:: Records shown ::

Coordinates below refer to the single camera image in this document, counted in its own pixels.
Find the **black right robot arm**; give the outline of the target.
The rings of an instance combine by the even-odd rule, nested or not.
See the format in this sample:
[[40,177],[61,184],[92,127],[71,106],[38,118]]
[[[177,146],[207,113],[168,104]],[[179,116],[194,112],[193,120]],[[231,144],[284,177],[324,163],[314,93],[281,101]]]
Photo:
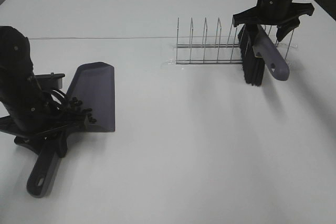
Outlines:
[[[310,0],[257,0],[256,6],[233,15],[233,26],[243,25],[238,34],[242,53],[250,49],[256,34],[255,25],[276,26],[276,37],[282,41],[295,30],[302,15],[312,16],[314,7]],[[335,18],[335,0],[314,0],[332,18]]]

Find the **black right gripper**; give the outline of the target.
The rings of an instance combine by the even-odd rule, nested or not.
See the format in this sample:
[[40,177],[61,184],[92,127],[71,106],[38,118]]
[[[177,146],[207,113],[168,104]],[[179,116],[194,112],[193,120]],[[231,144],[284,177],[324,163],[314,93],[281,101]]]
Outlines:
[[233,15],[233,26],[245,24],[245,54],[260,54],[260,25],[277,25],[277,40],[281,42],[299,27],[301,15],[312,16],[311,3],[293,0],[257,0],[255,7]]

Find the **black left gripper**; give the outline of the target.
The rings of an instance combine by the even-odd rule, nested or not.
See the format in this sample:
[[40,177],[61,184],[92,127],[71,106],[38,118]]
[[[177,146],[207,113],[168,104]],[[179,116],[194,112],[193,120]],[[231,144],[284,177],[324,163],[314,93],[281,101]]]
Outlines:
[[1,132],[16,136],[14,143],[37,156],[45,141],[48,156],[64,158],[67,132],[79,122],[67,112],[69,98],[54,88],[42,90],[36,77],[1,77],[1,103],[8,112],[1,118]]

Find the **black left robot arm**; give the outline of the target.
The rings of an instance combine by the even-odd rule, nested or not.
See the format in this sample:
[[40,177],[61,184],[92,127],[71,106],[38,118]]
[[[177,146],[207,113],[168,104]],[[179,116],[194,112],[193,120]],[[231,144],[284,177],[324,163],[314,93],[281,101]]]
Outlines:
[[34,75],[27,37],[11,26],[1,27],[1,103],[22,133],[57,135],[56,152],[64,157],[67,152],[68,129],[57,129],[83,119],[85,113],[71,106],[70,101],[54,87],[42,88]]

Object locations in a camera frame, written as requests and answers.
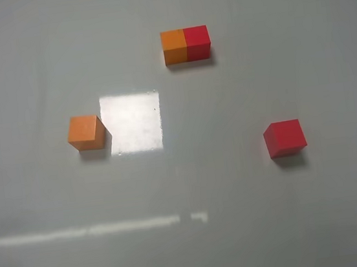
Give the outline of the orange template block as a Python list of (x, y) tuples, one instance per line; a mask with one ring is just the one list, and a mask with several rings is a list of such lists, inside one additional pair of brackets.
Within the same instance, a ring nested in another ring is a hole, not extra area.
[(161, 32), (164, 63), (169, 65), (187, 62), (187, 45), (183, 29)]

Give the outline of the red template block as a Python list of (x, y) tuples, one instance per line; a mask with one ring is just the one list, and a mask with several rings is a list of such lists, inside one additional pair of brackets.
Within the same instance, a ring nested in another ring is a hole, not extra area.
[(206, 25), (183, 29), (187, 45), (187, 61), (211, 58), (211, 39)]

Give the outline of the red loose block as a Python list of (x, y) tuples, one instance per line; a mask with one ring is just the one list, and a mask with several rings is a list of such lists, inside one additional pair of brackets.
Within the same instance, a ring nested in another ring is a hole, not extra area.
[(298, 119), (271, 123), (263, 136), (272, 159), (296, 155), (308, 145)]

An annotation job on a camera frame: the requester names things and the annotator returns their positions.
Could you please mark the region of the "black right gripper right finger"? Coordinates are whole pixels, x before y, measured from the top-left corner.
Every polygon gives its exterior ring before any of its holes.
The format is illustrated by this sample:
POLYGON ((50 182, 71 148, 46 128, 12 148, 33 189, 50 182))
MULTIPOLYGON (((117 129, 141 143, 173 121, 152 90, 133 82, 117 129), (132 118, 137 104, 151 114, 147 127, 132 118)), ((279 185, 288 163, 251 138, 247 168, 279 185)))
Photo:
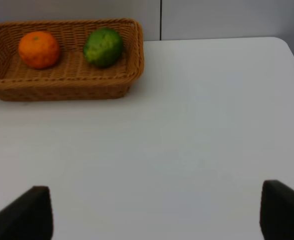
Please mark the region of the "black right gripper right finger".
POLYGON ((266 240, 294 240, 294 190, 278 180, 263 183, 260 228, 266 240))

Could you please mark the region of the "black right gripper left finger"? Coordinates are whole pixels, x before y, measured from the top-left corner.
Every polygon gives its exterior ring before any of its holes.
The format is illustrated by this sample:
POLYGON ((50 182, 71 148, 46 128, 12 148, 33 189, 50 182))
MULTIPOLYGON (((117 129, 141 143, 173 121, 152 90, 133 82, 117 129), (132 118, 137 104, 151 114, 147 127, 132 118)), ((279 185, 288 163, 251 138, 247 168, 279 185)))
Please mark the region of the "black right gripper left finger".
POLYGON ((0 211, 0 240, 50 240, 52 237, 49 187, 33 186, 0 211))

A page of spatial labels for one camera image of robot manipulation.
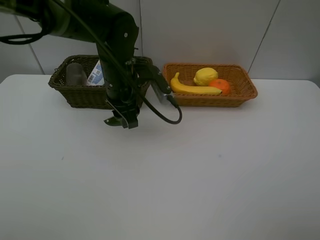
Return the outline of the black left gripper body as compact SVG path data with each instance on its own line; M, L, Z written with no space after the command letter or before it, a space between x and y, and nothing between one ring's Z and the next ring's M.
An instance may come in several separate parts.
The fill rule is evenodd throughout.
M106 97L106 103L111 107L113 116L107 120L137 120L143 102L138 96L131 96L128 100L111 99Z

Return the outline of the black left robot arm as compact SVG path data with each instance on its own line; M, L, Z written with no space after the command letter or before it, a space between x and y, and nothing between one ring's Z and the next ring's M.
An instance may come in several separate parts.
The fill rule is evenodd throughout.
M30 44L46 35L95 43L106 102L113 109L105 123L138 127L140 91L133 59L139 28L130 13L108 0L2 0L0 11L41 27L39 33L2 36L4 44Z

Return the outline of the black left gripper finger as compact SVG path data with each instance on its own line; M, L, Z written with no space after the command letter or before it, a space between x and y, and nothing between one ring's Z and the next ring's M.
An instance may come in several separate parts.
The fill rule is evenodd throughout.
M104 123L110 127L123 127L126 129L128 127L127 122L123 117L115 110L112 110L112 117L109 117L104 120Z
M133 129L139 126L138 118L136 113L128 113L124 116L124 129Z

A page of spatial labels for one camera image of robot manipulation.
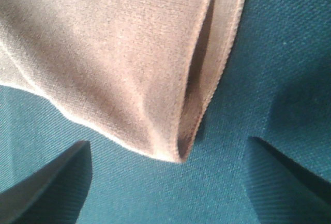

:::

→ **Your goal**: The word "corner" appears in some lines of the records. Please work out how many and reply with that number only.

→ **Exercise answer**: 2